**HOW TO COMPLETE THIS TASK**
Your reply is to be the lines below, exactly as written, with images omitted.

**RECORDS FOR THE TASK**
::::

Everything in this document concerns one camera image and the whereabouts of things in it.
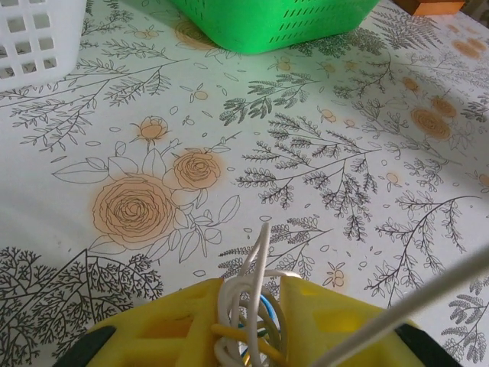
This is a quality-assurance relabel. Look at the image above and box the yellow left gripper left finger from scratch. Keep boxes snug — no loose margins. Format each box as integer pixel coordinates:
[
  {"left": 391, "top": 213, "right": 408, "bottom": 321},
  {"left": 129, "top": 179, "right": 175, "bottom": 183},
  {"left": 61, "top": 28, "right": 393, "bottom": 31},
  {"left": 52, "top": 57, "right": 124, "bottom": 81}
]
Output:
[{"left": 57, "top": 278, "right": 226, "bottom": 367}]

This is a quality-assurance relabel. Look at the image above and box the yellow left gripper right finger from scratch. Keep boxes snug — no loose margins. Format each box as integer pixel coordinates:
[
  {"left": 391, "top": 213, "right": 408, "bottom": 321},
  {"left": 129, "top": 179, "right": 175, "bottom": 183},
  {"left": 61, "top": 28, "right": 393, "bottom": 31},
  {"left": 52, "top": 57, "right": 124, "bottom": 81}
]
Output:
[{"left": 278, "top": 274, "right": 473, "bottom": 367}]

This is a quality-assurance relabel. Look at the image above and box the blue cable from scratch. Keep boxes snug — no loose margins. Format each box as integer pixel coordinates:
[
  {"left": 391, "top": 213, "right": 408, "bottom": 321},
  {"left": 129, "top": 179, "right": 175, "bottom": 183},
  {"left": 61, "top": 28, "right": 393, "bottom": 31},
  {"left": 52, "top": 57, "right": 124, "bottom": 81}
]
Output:
[{"left": 238, "top": 294, "right": 276, "bottom": 337}]

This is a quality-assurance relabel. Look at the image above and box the yellow cable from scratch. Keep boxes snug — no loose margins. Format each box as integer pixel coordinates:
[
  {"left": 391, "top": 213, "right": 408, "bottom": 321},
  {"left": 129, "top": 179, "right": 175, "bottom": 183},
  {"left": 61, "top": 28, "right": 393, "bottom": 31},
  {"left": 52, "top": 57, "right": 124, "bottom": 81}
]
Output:
[{"left": 212, "top": 323, "right": 287, "bottom": 367}]

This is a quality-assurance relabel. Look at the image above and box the white cable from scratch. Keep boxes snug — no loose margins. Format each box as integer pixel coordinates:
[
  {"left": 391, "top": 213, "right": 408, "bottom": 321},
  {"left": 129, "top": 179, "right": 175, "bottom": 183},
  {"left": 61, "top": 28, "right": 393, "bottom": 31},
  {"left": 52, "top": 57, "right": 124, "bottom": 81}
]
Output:
[
  {"left": 315, "top": 252, "right": 489, "bottom": 367},
  {"left": 212, "top": 221, "right": 303, "bottom": 367}
]

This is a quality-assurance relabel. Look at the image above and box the white plastic basket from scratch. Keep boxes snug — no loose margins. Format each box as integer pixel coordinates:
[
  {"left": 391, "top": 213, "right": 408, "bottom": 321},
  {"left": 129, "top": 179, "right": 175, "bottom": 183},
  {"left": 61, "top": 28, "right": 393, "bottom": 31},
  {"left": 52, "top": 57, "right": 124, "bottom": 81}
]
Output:
[{"left": 0, "top": 0, "right": 87, "bottom": 93}]

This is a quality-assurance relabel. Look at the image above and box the floral tablecloth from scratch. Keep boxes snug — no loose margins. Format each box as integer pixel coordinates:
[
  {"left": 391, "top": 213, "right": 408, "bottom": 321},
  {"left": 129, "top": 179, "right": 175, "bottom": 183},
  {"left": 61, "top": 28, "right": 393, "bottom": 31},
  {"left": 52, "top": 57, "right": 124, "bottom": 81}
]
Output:
[{"left": 0, "top": 0, "right": 489, "bottom": 367}]

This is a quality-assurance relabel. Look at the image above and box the green plastic basket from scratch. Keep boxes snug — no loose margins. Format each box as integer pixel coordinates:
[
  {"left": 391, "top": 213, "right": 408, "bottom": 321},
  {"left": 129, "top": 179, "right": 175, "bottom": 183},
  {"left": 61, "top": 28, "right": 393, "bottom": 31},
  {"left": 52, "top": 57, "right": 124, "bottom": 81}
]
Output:
[{"left": 167, "top": 0, "right": 381, "bottom": 54}]

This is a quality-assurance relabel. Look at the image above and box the wooden board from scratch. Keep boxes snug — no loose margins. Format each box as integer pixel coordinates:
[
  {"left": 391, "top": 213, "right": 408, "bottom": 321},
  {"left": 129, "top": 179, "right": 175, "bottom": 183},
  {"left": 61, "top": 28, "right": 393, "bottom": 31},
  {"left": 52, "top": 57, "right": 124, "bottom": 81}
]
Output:
[{"left": 412, "top": 0, "right": 465, "bottom": 16}]

::::

**ANSWER FOR THIS EXERCISE**
Everything in this document concerns one camera image and the whereabouts of things in it.
This is a quality-assurance relabel. Look at the image above and box the yellow left gripper left finger from scratch. Keep boxes snug — no loose margins. Format each box as integer pixel coordinates:
[
  {"left": 391, "top": 213, "right": 408, "bottom": 321},
  {"left": 129, "top": 179, "right": 175, "bottom": 183},
  {"left": 61, "top": 28, "right": 393, "bottom": 31},
  {"left": 52, "top": 57, "right": 124, "bottom": 81}
]
Output:
[{"left": 57, "top": 278, "right": 226, "bottom": 367}]

This is a quality-assurance relabel. Look at the image above and box the yellow left gripper right finger from scratch. Keep boxes snug — no loose margins. Format each box as integer pixel coordinates:
[
  {"left": 391, "top": 213, "right": 408, "bottom": 321},
  {"left": 129, "top": 179, "right": 175, "bottom": 183},
  {"left": 61, "top": 28, "right": 393, "bottom": 31},
  {"left": 52, "top": 57, "right": 124, "bottom": 81}
]
Output:
[{"left": 278, "top": 274, "right": 473, "bottom": 367}]

This is a quality-assurance relabel. Look at the image above and box the blue cable from scratch. Keep boxes snug — no loose margins. Format each box as integer pixel coordinates:
[
  {"left": 391, "top": 213, "right": 408, "bottom": 321},
  {"left": 129, "top": 179, "right": 175, "bottom": 183},
  {"left": 61, "top": 28, "right": 393, "bottom": 31},
  {"left": 52, "top": 57, "right": 124, "bottom": 81}
]
Output:
[{"left": 238, "top": 294, "right": 276, "bottom": 337}]

This is a quality-assurance relabel. Look at the image above and box the yellow cable from scratch. Keep boxes snug — no loose margins. Format each box as integer pixel coordinates:
[
  {"left": 391, "top": 213, "right": 408, "bottom": 321},
  {"left": 129, "top": 179, "right": 175, "bottom": 183},
  {"left": 61, "top": 28, "right": 393, "bottom": 31},
  {"left": 52, "top": 57, "right": 124, "bottom": 81}
]
Output:
[{"left": 212, "top": 323, "right": 287, "bottom": 367}]

This is a quality-assurance relabel. Look at the image above and box the white cable from scratch. Keep boxes snug — no loose margins. Format each box as integer pixel coordinates:
[
  {"left": 391, "top": 213, "right": 408, "bottom": 321},
  {"left": 129, "top": 179, "right": 175, "bottom": 183},
  {"left": 61, "top": 28, "right": 393, "bottom": 31},
  {"left": 52, "top": 57, "right": 124, "bottom": 81}
]
Output:
[
  {"left": 315, "top": 252, "right": 489, "bottom": 367},
  {"left": 212, "top": 221, "right": 303, "bottom": 367}
]

This is a quality-assurance relabel. Look at the image above and box the white plastic basket from scratch. Keep boxes snug — no loose margins. Format each box as integer pixel coordinates:
[
  {"left": 391, "top": 213, "right": 408, "bottom": 321},
  {"left": 129, "top": 179, "right": 175, "bottom": 183},
  {"left": 61, "top": 28, "right": 393, "bottom": 31},
  {"left": 52, "top": 57, "right": 124, "bottom": 81}
]
Output:
[{"left": 0, "top": 0, "right": 87, "bottom": 93}]

This is a quality-assurance relabel. Look at the image above and box the floral tablecloth from scratch. Keep boxes snug — no loose margins. Format each box as integer pixel coordinates:
[
  {"left": 391, "top": 213, "right": 408, "bottom": 321},
  {"left": 129, "top": 179, "right": 175, "bottom": 183},
  {"left": 61, "top": 28, "right": 393, "bottom": 31},
  {"left": 52, "top": 57, "right": 124, "bottom": 81}
]
Output:
[{"left": 0, "top": 0, "right": 489, "bottom": 367}]

This is a quality-assurance relabel. Look at the image above and box the green plastic basket from scratch. Keep boxes snug — no loose margins. Format each box as integer pixel coordinates:
[
  {"left": 391, "top": 213, "right": 408, "bottom": 321},
  {"left": 129, "top": 179, "right": 175, "bottom": 183},
  {"left": 61, "top": 28, "right": 393, "bottom": 31},
  {"left": 52, "top": 57, "right": 124, "bottom": 81}
]
Output:
[{"left": 167, "top": 0, "right": 381, "bottom": 54}]

This is a quality-assurance relabel. Look at the image above and box the wooden board from scratch. Keep boxes snug — no loose margins. Format each box as integer pixel coordinates:
[
  {"left": 391, "top": 213, "right": 408, "bottom": 321},
  {"left": 129, "top": 179, "right": 175, "bottom": 183},
  {"left": 61, "top": 28, "right": 393, "bottom": 31},
  {"left": 52, "top": 57, "right": 124, "bottom": 81}
]
Output:
[{"left": 412, "top": 0, "right": 465, "bottom": 16}]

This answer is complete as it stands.